I am self-studying. And I want to see more examples to create more intuitions about the workings of functionals. I have posted this equation in another thread.

I got an answer by Ivo Terek:

You have a perfect pairing $$V^\ast \times V \ni (f,v)\mapsto f(v) \in \Bbb K$$that works like a inner product.
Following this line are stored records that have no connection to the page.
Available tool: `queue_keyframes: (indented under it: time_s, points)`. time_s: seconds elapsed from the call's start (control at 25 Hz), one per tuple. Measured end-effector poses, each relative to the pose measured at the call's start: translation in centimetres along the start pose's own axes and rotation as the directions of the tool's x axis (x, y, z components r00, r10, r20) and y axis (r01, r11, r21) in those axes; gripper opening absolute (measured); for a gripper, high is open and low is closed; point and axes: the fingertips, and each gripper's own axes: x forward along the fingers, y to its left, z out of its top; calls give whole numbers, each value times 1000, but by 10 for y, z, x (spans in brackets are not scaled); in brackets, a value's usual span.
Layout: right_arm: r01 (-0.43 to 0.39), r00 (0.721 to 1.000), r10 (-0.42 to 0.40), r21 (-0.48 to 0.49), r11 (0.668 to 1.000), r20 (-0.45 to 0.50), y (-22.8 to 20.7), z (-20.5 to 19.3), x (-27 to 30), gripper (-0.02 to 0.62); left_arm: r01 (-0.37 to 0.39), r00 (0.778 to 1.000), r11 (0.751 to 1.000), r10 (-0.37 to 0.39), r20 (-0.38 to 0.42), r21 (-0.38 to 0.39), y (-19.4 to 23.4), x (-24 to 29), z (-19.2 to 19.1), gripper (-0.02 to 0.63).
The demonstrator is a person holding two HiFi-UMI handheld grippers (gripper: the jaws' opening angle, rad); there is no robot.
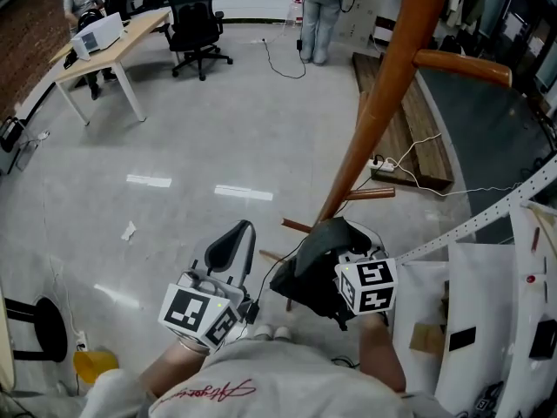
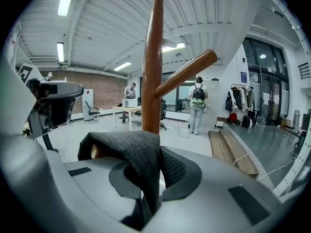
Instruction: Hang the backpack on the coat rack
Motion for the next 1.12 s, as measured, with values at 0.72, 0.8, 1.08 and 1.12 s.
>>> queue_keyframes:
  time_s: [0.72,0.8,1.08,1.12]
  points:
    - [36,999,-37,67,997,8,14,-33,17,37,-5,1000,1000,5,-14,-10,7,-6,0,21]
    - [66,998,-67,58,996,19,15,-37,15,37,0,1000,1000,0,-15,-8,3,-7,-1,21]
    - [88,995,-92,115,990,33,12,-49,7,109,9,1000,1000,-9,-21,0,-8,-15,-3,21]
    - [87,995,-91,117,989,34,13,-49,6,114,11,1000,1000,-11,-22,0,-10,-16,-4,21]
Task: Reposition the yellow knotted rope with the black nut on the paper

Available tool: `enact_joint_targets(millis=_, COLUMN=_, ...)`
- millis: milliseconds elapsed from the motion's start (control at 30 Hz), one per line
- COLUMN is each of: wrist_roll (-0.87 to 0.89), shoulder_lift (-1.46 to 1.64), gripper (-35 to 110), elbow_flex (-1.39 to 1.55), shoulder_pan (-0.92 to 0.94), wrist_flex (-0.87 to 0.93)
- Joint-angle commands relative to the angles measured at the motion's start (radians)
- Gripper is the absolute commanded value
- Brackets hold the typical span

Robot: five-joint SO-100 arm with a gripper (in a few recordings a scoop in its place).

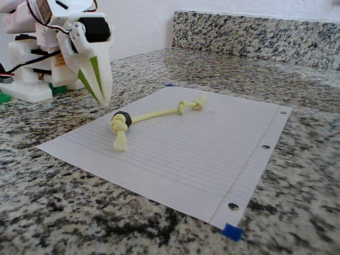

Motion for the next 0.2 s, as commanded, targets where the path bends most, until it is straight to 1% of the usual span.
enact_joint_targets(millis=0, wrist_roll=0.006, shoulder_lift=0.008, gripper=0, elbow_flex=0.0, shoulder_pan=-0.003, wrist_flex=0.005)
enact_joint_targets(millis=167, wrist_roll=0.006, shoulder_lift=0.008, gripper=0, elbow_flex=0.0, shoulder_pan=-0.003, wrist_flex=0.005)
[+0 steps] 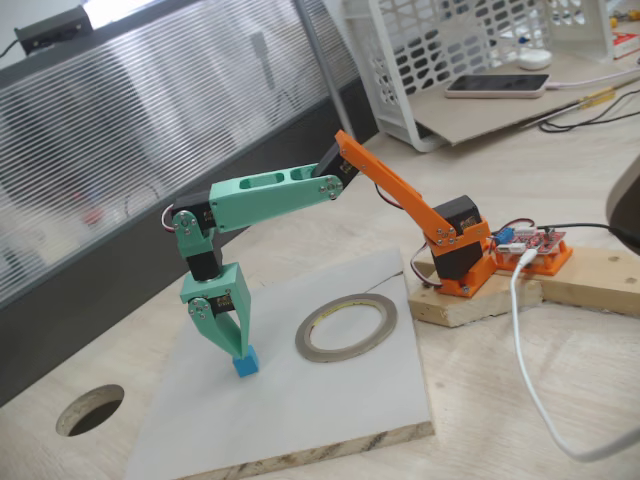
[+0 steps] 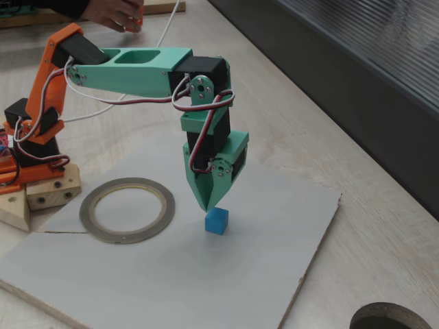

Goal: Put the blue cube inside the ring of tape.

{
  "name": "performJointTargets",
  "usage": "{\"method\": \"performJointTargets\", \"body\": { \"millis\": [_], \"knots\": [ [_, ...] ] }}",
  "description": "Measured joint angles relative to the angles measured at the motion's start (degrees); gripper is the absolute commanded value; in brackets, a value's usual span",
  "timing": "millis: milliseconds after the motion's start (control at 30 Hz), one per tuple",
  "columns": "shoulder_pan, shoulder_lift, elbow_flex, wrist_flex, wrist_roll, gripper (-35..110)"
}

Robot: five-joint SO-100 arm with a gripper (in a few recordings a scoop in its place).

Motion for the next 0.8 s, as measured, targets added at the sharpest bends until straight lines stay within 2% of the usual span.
{"method": "performJointTargets", "body": {
  "millis": [800],
  "knots": [
    [5.01,0.00,0.09,-5.10,0.00,0]
  ]
}}
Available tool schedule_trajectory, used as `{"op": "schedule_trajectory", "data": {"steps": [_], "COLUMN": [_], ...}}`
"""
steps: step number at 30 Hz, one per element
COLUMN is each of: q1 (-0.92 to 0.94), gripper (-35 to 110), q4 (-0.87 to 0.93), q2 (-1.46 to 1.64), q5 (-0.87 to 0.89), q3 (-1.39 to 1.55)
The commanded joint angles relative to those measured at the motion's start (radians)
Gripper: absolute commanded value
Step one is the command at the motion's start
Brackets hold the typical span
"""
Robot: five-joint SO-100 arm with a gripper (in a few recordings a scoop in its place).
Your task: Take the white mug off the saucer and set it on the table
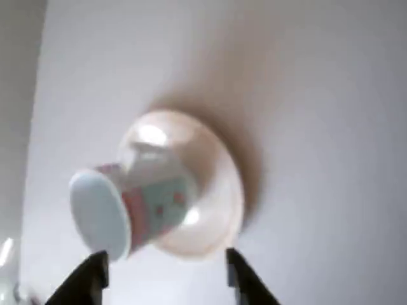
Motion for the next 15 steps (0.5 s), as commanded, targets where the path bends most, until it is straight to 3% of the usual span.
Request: {"op": "schedule_trajectory", "data": {"steps": [1,8,15], "q1": [-0.120,-0.123,-0.135], "gripper": [23,23,23], "q4": [0.181,0.115,0.014], "q2": [-0.578,-0.937,-1.072], "q5": [0.155,0.156,0.160], "q3": [-0.603,-0.680,-0.623]}}
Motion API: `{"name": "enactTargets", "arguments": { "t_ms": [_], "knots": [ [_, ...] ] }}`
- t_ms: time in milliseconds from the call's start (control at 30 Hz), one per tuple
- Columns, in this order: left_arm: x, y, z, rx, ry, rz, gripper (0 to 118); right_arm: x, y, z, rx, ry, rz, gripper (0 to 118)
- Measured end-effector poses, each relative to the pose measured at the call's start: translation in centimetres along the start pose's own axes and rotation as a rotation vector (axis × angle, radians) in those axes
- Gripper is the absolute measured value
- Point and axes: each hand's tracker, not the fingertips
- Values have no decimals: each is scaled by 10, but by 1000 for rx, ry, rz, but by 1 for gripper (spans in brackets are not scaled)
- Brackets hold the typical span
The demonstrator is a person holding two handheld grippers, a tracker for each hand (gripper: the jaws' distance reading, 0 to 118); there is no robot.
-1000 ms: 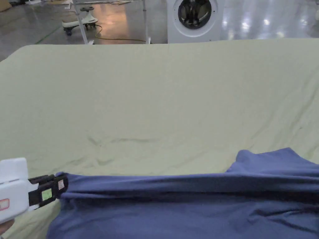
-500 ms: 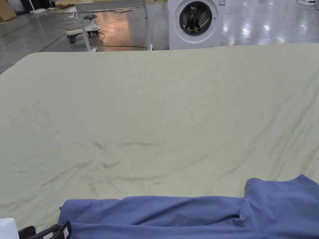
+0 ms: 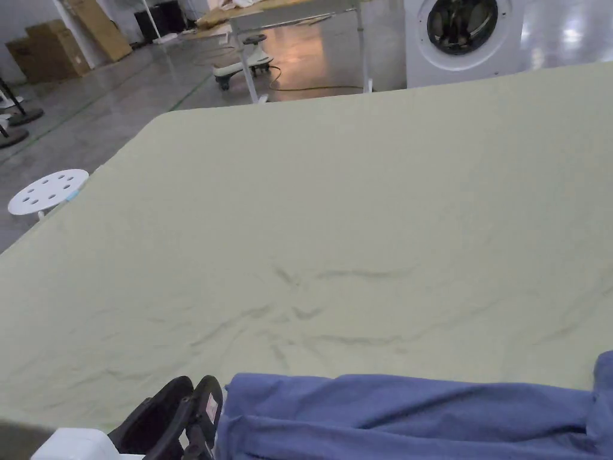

In this light, the annihilator of a subspace is precisely the orthogonal complement.

Bear the relevant definitions in mind: $W^\perp = \{x \in V \mid \langle x,y\rangle = 0,\, \forall\,y \in W \}$ is a subspace of $V$, while ${\rm Ann}(W) \equiv W^0 = \{ f \in V^\ast \mid f\big|_W = 0 \}$ is a subspace of $V^\ast$. They live in different worlds.

With this in mind, $W^{\perp\perp}$ is again a subspace of $V$, and so it makes sense to wonder if $W^{\perp\perp}$ is equal to $W$. On the other hand, the double annihilator $W^{00}$ is a subspace of $V^{\ast\ast}$, so you must understand the abuse of notation: what the exercise wants you to prove is that $J[W] = W^{00}$, where $J$ is the natural map from $V$ to $V^{\ast \ast}$ (which you should know what it is, since you got this far).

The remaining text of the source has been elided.